# Work instructions
Keeping every word the same, return the listing from its first line until the line holding "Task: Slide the" has been returned as well.
[Data segment Boundary: Start]
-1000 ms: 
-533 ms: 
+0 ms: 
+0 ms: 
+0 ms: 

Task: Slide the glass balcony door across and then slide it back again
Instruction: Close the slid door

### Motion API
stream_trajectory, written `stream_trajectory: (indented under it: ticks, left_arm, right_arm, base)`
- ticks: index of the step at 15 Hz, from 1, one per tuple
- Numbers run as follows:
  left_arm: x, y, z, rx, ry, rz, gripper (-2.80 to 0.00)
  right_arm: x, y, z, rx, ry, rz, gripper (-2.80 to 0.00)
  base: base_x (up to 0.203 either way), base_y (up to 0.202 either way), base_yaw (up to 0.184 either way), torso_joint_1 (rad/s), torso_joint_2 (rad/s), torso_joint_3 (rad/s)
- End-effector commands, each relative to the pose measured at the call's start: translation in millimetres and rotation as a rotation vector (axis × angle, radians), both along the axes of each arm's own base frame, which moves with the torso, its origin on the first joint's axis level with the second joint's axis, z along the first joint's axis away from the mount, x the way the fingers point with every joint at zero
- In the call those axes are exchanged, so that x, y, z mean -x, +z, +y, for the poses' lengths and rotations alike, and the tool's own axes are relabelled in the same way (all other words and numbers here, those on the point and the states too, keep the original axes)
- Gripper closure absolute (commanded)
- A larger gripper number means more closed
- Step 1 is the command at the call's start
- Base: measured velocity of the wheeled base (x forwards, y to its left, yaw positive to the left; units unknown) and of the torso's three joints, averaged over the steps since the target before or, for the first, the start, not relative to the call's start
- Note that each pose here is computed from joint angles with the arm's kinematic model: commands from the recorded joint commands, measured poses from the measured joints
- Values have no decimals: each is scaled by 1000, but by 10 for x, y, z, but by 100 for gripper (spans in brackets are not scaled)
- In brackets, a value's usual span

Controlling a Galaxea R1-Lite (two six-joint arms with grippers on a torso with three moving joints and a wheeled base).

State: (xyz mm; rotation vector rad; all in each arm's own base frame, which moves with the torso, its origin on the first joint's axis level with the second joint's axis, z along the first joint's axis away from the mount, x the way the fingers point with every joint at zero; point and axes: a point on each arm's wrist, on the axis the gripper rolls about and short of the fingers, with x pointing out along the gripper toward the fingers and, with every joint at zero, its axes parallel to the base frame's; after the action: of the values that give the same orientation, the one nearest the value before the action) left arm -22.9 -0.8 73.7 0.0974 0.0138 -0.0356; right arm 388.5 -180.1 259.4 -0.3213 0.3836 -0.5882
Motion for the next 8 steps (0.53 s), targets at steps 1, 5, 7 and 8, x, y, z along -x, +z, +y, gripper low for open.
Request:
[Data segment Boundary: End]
# Answer area
-1000 ms: 
-533 ms: 
+0 ms: 
+0 ms: 
+0 ms: 

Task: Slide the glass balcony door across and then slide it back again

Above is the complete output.